Mas, quando Sua vida começa a ser formada em mim por meio da redenção, eu passo a reconhecer, de forma natural e imediata, que Ele tem todo o direito de governar minha vida. Não é uma imposição, é um domínio moral e justo. Como está escrito em Apocalipse 4:11: “Tu és digno”.
O que há em mim que resiste a essa entrega é justamente o que ainda não foi transformado. Quando não reconheço a santidade em alguém que Deus coloca em meu caminho, ou ignoro as revelações que recebo por meio dessa pessoa, estou, na verdade, revelando minha própria imaturidade e indignidade espiritual.
Deus vai moldando o meu caráter através de pessoas que estão um passo à frente de mim na caminhada com Ele — não necessariamente mais inteligentes, mas espiritualmente mais maduras. Até que, enfim, eu me rendo por completo à autoridade do Senhor Jesus.
A partir daí, minha postura muda: minha obediência se torna total e voluntária, dirigida somente a Ele.

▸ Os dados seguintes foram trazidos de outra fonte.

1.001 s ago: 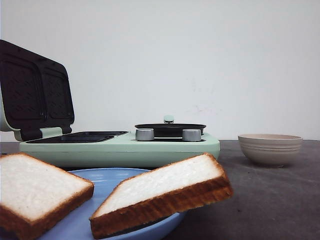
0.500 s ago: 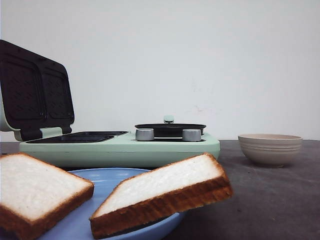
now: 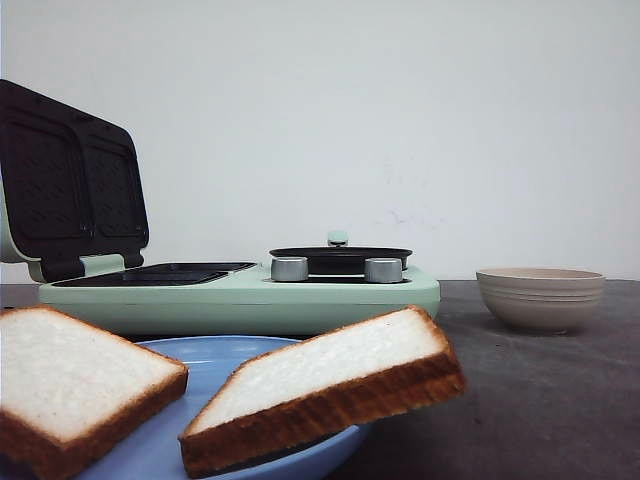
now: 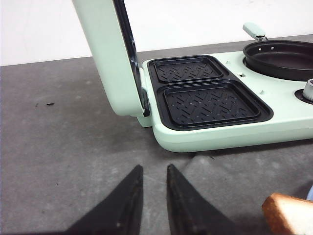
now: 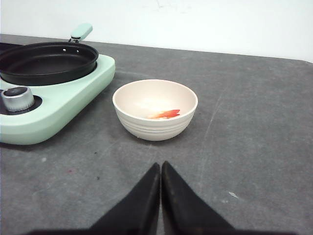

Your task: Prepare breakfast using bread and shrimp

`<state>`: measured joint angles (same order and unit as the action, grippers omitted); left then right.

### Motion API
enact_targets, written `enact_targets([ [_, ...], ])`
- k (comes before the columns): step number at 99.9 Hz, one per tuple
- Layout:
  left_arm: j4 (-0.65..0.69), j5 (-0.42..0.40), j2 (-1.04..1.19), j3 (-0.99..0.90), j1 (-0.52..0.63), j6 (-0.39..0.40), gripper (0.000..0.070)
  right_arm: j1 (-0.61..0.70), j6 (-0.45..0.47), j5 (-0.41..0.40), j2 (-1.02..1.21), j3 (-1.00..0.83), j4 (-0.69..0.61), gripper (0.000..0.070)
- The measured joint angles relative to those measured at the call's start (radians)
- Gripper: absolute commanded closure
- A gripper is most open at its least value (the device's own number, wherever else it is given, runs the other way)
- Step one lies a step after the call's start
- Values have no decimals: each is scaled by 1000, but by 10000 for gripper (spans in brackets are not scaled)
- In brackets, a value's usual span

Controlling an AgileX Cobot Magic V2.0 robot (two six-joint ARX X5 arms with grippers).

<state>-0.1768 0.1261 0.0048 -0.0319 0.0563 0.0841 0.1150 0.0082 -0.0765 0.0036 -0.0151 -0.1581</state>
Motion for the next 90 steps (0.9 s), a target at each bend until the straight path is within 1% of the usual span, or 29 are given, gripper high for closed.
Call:
enact_targets([
  [15, 3, 2, 0, 0, 0, -2, 682, 0, 27, -1, 0, 1, 129, 700],
  [20, 19, 4, 0, 0, 0, -21, 682, 0, 40, -1, 0, 1, 168, 700],
  [25, 39, 6, 0, 0, 0, -58, 682, 1, 55, -1, 0, 1, 206, 700],
  [36, 36, 8, 0, 0, 0, -172, 683, 1, 93, -2, 0, 1, 288, 700],
  [45, 35, 8, 0, 0, 0, -264, 686, 1, 166, -10, 0, -1, 354, 700],
  [50, 31, 8, 0, -1, 0, -317, 687, 1, 219, -10, 0, -8, 339, 700],
  [57, 6, 8, 0, -6, 0, -380, 687, 1, 286, -10, 0, -29, 261, 700],
  [67, -52, 7, 15, -59, 0, -440, 687, 1, 318, -10, 0, -73, 125, 700],
  [79, -111, 7, 77, -187, 0, -449, 687, 0, 309, -5, 6, -164, 52, 700],
  [90, -130, 7, 172, -311, 0, -431, 687, 0, 285, -5, 31, -285, 14, 700],
])
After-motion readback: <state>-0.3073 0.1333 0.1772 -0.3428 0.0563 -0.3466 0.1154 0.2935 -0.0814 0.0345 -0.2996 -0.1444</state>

Se Jesus exigisse obediência como uma ordem, Ele se pareceria com um chefe rígido, não com um Senhor amoroso e digno. Mas Ele não força nada. Ele espera. E quando meus olhos O enxergam de verdade, a obediência se torna um reflexo natural da minha adoração.
O verdadeiro sinal do meu crescimento na graça é a forma como passo a enxergar a obediência. Ela não é submissão forçada, mas relacionamento entre iguais: como o de um pai e um filho — não de um patrão e um servo.
Jesus disse: “Eu e o Pai somos um” e também: “Embora sendo Filho, aprendeu a obediência pelas coisas que sofreu”.
Ou seja, Jesus obedeceu porque já era Filho — e não para provar que merecia esse lugar. A obediência d’Ele foi expressão do Seu amor e entrega, e a minha também deve ser.